Posted In News - By Richard Lee On Friday, January 27th, 2012 With 0 Comments

It seems as though the worst isn’t over for the European Union.  Although speculation has increased that both European leaders and global creditors are working towards a credible agreement on Greek debt matters, there is concern that a future and similar scenario is in the works for Portugal.  The sentiment is keeping the euro below 1.3150, falling in New York trading to 1.3111.

The Portuguese economy continues to suffer from a major pullback on aggressive austerity measures enacted late last year.  As a result, market sentiment is siding with the fact that the country may not be able to meet its deficit targets – which currently stand around a soft benchmark of 3% in the next couple of years.  This has pushed benchmark 10-year bonds of the country higher in the day – rising to over 15%.  With short term yields now higher against lower longer term yields, the inversion of the bond curve draws similarities with other European countries at the height of their respective downturns.  In the event that many more investors exit their investments in Portugal, the yield is expected to push even higher.  The scenario is likely to force the current administration to seek a second bailout from European leaders as the current cost of the country’s debt will likely be too heavy a burden to bear in the short term.
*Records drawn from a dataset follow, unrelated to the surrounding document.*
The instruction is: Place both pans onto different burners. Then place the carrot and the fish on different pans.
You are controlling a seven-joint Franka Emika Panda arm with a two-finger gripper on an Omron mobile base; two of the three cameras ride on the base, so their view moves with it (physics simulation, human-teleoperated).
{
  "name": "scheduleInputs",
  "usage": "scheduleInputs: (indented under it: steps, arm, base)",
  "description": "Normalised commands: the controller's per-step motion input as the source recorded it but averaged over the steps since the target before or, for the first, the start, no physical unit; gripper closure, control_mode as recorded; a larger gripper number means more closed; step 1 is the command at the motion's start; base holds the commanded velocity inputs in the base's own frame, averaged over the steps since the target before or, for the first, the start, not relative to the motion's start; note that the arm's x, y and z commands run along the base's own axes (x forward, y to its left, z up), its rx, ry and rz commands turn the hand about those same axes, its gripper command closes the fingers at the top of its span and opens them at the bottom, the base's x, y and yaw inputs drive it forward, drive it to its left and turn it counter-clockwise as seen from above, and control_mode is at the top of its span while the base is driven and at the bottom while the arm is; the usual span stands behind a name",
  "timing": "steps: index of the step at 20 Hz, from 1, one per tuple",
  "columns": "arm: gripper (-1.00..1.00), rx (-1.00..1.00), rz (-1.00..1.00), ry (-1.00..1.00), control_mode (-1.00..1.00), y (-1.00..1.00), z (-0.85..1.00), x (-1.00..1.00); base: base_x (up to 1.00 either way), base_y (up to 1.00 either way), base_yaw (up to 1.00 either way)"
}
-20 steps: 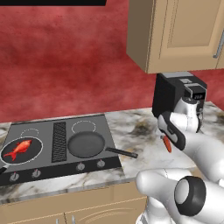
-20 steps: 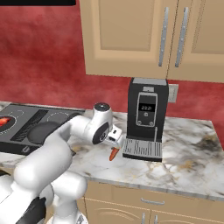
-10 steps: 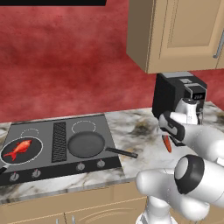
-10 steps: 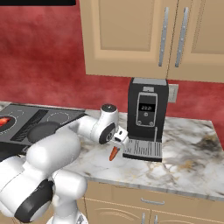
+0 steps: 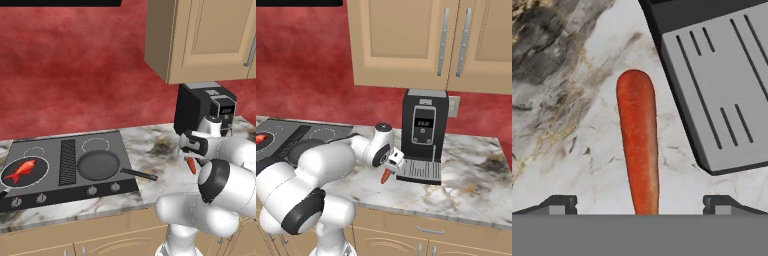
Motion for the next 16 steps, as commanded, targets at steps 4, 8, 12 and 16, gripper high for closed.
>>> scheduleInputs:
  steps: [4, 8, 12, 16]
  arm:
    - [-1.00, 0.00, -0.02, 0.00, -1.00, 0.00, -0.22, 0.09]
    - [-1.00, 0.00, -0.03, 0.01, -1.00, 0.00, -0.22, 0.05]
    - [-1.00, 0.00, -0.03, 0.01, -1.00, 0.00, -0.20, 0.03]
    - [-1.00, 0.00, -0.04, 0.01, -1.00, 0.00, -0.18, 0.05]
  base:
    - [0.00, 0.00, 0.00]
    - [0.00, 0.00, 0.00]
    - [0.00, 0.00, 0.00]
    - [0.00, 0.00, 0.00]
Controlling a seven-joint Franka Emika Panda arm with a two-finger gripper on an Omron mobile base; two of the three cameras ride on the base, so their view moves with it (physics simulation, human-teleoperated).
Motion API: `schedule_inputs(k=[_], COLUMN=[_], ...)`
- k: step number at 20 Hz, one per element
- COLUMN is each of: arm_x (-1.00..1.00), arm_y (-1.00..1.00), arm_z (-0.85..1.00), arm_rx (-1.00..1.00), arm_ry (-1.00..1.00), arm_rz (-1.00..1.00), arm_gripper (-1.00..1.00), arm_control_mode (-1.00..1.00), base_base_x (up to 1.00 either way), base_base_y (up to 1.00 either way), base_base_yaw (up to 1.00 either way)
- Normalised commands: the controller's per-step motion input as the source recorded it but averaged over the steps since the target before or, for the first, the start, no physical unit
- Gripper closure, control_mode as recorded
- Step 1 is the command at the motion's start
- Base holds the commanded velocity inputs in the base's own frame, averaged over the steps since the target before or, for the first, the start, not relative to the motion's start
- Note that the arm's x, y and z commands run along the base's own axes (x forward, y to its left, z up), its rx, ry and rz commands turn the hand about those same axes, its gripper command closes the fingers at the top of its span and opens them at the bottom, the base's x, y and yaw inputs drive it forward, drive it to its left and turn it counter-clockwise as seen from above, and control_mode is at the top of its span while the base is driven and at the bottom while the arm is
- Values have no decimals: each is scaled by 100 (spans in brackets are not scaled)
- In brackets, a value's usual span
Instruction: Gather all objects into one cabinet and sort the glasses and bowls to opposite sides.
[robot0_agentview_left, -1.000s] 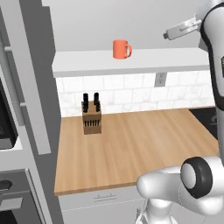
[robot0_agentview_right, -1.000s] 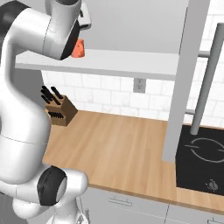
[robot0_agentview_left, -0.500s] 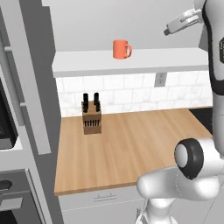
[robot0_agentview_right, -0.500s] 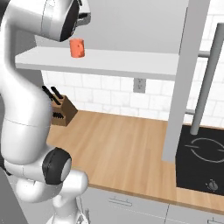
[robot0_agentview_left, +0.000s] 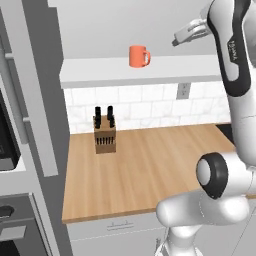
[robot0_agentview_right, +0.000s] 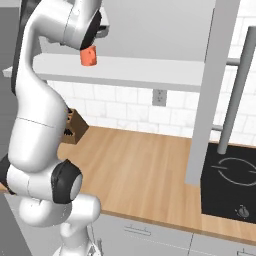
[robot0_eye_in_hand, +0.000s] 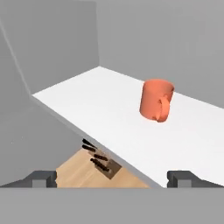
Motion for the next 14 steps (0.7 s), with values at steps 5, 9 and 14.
schedule_inputs(k=[5, 9, 14], arm_x=[69, 46, 36], arm_y=[0, 0, 0], arm_z=[-11, -14, -14], arm_rx=[7, 2, 0], arm_ry=[0, 0, 0], arm_rz=[1, 0, 1], arm_gripper=[-100, -100, -100], arm_control_mode=[-100, -100, -100], base_base_x=[0, 0, 0], base_base_y=[0, 0, 0], base_base_yaw=[0, 0, 0])
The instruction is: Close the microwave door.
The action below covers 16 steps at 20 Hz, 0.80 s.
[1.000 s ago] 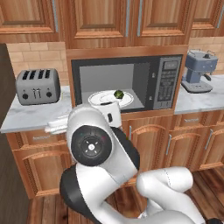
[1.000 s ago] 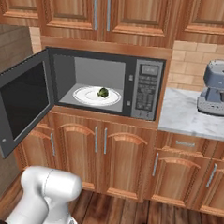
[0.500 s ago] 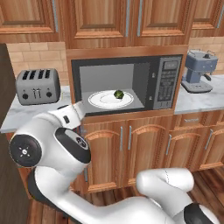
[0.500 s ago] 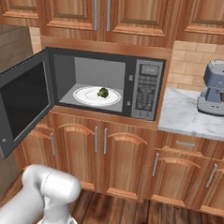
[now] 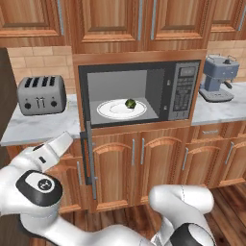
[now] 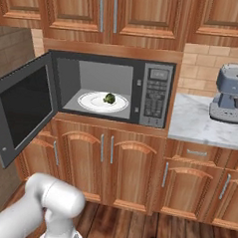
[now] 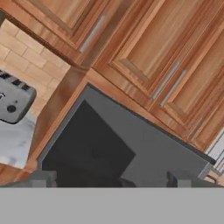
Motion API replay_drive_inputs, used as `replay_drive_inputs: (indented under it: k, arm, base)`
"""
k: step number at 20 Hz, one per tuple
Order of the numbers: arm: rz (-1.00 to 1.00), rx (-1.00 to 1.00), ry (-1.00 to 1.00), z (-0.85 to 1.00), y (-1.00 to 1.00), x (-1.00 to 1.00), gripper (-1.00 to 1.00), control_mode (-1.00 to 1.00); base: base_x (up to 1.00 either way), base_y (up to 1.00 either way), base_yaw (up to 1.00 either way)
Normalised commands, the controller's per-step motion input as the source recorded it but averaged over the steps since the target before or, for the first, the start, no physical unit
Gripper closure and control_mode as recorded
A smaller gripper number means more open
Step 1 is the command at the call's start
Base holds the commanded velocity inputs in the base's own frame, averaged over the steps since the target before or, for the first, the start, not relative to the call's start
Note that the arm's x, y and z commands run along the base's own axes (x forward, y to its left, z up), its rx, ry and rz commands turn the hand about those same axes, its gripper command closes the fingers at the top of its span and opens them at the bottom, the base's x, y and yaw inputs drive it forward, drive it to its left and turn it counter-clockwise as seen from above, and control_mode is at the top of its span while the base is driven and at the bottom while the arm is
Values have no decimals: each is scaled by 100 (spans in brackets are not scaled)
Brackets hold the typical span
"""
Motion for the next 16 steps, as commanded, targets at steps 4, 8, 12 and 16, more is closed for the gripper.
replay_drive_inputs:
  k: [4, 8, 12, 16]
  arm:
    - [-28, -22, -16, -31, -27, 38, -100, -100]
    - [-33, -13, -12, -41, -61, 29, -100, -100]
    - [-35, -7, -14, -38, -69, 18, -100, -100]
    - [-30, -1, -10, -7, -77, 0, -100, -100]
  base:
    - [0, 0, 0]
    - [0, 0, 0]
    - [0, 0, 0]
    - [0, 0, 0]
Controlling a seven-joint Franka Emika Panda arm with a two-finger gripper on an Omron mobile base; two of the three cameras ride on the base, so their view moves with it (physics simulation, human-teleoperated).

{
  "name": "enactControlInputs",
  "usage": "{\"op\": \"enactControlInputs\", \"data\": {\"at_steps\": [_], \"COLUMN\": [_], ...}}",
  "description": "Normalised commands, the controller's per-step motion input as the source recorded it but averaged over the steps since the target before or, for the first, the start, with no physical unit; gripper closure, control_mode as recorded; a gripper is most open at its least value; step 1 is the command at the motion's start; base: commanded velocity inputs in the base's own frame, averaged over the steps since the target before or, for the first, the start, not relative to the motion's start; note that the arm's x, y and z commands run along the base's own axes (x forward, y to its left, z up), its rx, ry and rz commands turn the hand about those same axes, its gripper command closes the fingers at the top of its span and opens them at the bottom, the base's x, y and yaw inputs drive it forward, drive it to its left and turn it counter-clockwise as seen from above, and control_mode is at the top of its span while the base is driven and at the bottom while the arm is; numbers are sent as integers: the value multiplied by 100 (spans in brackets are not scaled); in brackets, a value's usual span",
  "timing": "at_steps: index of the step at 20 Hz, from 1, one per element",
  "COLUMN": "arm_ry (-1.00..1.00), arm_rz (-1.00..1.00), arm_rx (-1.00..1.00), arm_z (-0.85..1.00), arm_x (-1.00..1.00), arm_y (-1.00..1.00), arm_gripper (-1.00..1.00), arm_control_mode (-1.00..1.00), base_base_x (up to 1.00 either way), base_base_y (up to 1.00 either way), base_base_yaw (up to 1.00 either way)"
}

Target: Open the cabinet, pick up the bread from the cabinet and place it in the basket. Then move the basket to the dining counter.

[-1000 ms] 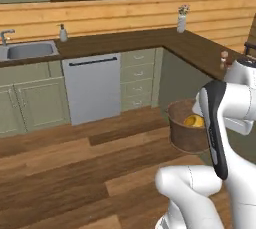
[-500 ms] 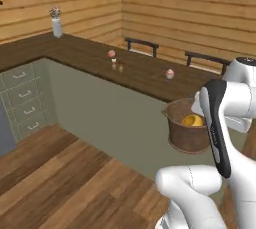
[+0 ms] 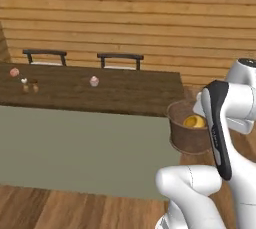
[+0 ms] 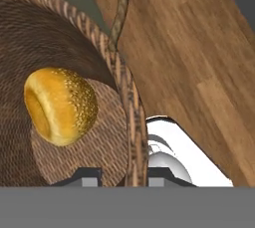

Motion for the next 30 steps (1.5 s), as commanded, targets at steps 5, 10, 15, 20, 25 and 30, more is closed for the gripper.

Spanish woes are additionally supportive of euro declines after the National Statistics Institute reported that Spanish unemployment reached the highest levels in about 15 years.  The 22.9% unemployment rate in Spain is more than double the region’s average rate of unemployment – and is likely to further contribute to a forecasted 1.5% contraction in the economy.  The report places additional pressure on newly elected Prime Minister Mariano Rajoy in creating employment in the down economy – a major election pledge.